From that last perch, she made her own history. In 2014, ignoring tremendous pressure from her own party and the Obama White House, she released a 600-page summary report of the CIA’s torture program—and continues to fight for the protection and the full release of an accounting of those blemishes on American greatness.

Put simply: Feinstein has been a remarkable force for good if you share her grounding in Democratic politics. Her run is almost unrivaled by any of her colleagues, male or female. Yet the political pressure bearing on her now is impossible to ignore.

Questions about Feinstein’s political future have festered for years. Ahead of her 2018 re-election bid, the California Democratic Party passed over the incumbent and endorsed a charismatic, 51-year-old state senator named Kevin de León. (California readers will note his recent political problems—and survival—while on LA’s City Council.) That same year, she drew liberal outrage by waiting to pass along to the FBI a note alleging then-nominee Brett Kavanaugh had sexually assaulted a classmate in the 1980s until after the Judiciary Committee had seemed to have finished its work; the re-opened hearings—chaired by Feinstein—turned highly acrimonious, and Justice Kavanaugh now sits on the Supreme Court. And last year, as she was set to become the Senate President Pro Tempore and third in line to the presidency, she declined the place in the line of succession, citing her own legislative ambitions and the recent death of her husband.
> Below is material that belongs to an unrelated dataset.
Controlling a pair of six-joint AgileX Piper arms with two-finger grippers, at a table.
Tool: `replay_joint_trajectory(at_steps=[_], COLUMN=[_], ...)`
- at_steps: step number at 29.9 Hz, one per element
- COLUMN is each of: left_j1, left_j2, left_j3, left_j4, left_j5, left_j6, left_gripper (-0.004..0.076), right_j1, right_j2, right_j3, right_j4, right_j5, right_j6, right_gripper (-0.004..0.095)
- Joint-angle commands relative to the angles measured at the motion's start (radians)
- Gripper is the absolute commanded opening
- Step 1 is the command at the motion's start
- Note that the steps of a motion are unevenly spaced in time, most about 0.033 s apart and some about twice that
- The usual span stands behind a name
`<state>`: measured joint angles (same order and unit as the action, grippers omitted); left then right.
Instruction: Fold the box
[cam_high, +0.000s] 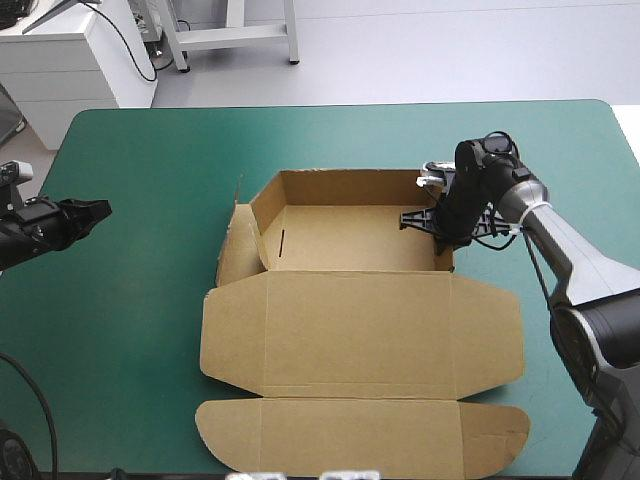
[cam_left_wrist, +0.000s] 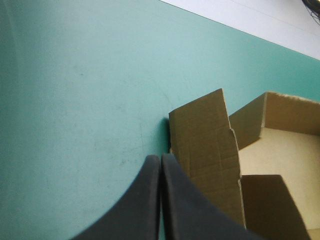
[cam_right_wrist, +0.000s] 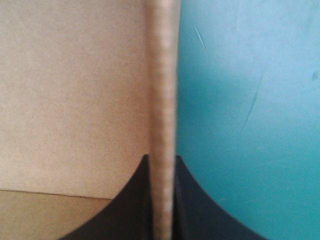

Feinstein’s reluctance to call it a day for health reasons would not be without precedent. Republicans Johnny Isakson and Thad Cochran both left before their terms ended. But those moves are, indeed, rare, especially in a body that is known for having staffers run so much of the show. “There’s a joke on the Hill, we’ve got a great junior senator in Alex Padilla and an experienced staff in Feinstein’s office,” one Hill Democrat told The San Francisco Chronicle for a piece last April that gave D.C. permission to have a more open discussion about Feinstein’s mental faculties.

Absent answers, Democrats are in a lurch. They had hoped for some time with their friend this week, but she is keeping her return vague—as is the right of anyone facing such a personal decision rooted in a health crisis. But her 40 million constituents deserve someone to represent them, and absent a voting lawmaker for months, that’s getting tougher and tougher to defend.